# [EXERCISE]
Write the data out again exactly, with every picture removed.

# [RECORDED DATA]
....................

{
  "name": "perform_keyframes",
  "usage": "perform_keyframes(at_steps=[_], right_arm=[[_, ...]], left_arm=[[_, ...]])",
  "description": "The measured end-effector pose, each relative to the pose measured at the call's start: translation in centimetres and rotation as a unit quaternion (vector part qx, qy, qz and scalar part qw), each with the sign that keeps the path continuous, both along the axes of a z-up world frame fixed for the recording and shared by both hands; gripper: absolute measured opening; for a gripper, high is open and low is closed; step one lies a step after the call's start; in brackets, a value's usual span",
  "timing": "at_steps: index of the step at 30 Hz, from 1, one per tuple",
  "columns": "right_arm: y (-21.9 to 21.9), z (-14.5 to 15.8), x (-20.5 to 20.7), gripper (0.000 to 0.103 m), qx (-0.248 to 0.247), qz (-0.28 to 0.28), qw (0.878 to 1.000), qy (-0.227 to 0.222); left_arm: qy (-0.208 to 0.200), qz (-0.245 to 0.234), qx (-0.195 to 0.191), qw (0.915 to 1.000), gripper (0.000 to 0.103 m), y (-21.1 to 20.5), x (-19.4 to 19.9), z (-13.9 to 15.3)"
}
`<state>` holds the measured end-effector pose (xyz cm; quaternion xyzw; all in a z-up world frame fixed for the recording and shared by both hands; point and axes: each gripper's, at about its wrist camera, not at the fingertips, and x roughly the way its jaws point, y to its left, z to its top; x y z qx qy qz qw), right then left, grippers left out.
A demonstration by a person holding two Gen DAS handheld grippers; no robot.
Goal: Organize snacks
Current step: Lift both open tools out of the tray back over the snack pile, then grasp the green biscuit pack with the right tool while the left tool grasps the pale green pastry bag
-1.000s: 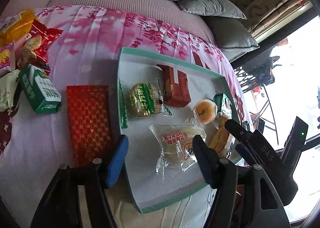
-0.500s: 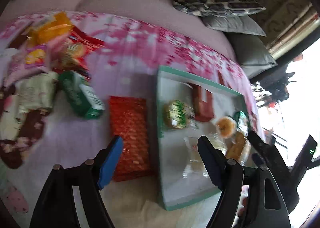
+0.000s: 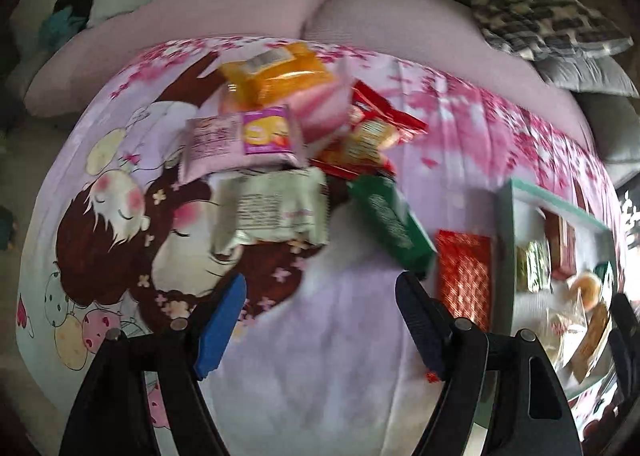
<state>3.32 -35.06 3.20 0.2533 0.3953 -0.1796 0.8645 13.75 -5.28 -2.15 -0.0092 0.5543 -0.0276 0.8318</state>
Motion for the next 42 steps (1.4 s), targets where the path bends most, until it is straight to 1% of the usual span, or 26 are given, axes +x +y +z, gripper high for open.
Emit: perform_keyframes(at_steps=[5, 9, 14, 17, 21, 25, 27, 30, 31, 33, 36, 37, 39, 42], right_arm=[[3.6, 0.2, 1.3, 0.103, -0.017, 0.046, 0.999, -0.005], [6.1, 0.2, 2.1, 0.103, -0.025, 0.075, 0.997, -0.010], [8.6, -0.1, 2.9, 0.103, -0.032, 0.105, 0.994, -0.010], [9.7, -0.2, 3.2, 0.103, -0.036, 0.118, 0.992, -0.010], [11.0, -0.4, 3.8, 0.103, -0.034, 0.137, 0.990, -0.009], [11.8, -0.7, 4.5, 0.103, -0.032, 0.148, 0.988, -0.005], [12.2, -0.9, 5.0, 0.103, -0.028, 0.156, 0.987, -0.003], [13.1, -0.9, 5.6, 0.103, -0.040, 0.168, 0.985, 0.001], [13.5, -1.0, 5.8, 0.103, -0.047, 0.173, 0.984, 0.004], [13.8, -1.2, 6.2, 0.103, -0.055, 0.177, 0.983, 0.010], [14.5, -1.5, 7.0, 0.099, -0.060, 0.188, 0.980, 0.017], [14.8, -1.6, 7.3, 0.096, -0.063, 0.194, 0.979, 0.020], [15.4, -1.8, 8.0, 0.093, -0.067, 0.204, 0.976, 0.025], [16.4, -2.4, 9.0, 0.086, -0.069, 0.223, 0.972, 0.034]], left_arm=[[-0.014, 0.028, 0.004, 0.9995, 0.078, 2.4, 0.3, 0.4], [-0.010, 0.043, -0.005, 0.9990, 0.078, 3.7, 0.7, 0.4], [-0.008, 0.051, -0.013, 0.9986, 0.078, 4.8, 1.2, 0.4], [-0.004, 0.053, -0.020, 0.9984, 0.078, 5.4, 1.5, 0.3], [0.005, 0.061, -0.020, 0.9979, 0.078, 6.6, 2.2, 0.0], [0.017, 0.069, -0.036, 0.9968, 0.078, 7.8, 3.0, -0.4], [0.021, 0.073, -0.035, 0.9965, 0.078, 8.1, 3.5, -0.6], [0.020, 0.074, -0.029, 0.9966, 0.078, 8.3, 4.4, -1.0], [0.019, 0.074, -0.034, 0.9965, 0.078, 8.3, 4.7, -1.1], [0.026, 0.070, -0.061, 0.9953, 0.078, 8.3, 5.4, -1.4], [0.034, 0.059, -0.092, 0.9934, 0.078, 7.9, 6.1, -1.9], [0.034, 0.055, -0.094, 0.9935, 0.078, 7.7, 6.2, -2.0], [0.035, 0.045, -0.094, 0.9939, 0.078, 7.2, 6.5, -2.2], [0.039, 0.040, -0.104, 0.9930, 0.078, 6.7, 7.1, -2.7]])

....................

# [SOLUTION FOR THIS PROBLEM]
{
  "name": "perform_keyframes",
  "usage": "perform_keyframes(at_steps=[_], right_arm=[[_, ...]], left_arm=[[_, ...]])",
  "description": "The measured end-effector pose, each relative to the pose measured at the call's start: translation in centimetres and rotation as a unit quaternion (vector part qx, qy, qz and scalar part qw), each with the sign that keeps the path continuous, both along the axes of a z-up world frame fixed for the recording and shared by both hands; gripper: absolute measured opening; for a gripper, high is open and low is closed; step one lies a step after the call's start; in brackets, a value's usual span",
  "timing": "at_steps: index of the step at 30 Hz, from 1, one per tuple",
  "columns": "right_arm: y (-21.9 to 21.9), z (-14.5 to 15.8), x (-20.5 to 20.7), gripper (0.000 to 0.103 m), qx (-0.248 to 0.247), qz (-0.28 to 0.28), qw (0.878 to 1.000), qy (-0.227 to 0.222); left_arm: qy (-0.208 to 0.200), qz (-0.245 to 0.234), qx (-0.195 to 0.191), qw (0.915 to 1.000), gripper (0.000 to 0.103 m), y (-21.1 to 20.5), x (-19.4 to 19.9), z (-13.9 to 15.3)"
}
`<state>` holds the measured end-effector pose (xyz cm; quaternion xyzw; all in a z-up world frame fixed for the recording and shared by both hands; point and axes: each gripper's, at about its wrist camera, not at the fingertips, and x roughly the way its jaws point, y to its left, z to its top; x y z qx qy qz qw), right then left, grippers left out.
A demonstration by a person holding two Gen DAS handheld grippers; no robot.
Goal: Organize snacks
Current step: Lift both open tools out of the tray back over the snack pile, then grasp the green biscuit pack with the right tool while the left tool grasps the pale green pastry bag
-1.000s: 
-0.500s: 
+0.000s: 
<state>3.32 -35.06 3.20 0.2533 0.3953 -0.1796 0.8645 13.75 -5.28 -2.15 -0.0092 0.5543 -0.0276 0.8318</state>
Motion for the next 42 steps (1.4 s), targets where the path bends most, until it is straight to 1% of the usual span, or 26 are given, axes +x +y +z, gripper high for open.
Emit: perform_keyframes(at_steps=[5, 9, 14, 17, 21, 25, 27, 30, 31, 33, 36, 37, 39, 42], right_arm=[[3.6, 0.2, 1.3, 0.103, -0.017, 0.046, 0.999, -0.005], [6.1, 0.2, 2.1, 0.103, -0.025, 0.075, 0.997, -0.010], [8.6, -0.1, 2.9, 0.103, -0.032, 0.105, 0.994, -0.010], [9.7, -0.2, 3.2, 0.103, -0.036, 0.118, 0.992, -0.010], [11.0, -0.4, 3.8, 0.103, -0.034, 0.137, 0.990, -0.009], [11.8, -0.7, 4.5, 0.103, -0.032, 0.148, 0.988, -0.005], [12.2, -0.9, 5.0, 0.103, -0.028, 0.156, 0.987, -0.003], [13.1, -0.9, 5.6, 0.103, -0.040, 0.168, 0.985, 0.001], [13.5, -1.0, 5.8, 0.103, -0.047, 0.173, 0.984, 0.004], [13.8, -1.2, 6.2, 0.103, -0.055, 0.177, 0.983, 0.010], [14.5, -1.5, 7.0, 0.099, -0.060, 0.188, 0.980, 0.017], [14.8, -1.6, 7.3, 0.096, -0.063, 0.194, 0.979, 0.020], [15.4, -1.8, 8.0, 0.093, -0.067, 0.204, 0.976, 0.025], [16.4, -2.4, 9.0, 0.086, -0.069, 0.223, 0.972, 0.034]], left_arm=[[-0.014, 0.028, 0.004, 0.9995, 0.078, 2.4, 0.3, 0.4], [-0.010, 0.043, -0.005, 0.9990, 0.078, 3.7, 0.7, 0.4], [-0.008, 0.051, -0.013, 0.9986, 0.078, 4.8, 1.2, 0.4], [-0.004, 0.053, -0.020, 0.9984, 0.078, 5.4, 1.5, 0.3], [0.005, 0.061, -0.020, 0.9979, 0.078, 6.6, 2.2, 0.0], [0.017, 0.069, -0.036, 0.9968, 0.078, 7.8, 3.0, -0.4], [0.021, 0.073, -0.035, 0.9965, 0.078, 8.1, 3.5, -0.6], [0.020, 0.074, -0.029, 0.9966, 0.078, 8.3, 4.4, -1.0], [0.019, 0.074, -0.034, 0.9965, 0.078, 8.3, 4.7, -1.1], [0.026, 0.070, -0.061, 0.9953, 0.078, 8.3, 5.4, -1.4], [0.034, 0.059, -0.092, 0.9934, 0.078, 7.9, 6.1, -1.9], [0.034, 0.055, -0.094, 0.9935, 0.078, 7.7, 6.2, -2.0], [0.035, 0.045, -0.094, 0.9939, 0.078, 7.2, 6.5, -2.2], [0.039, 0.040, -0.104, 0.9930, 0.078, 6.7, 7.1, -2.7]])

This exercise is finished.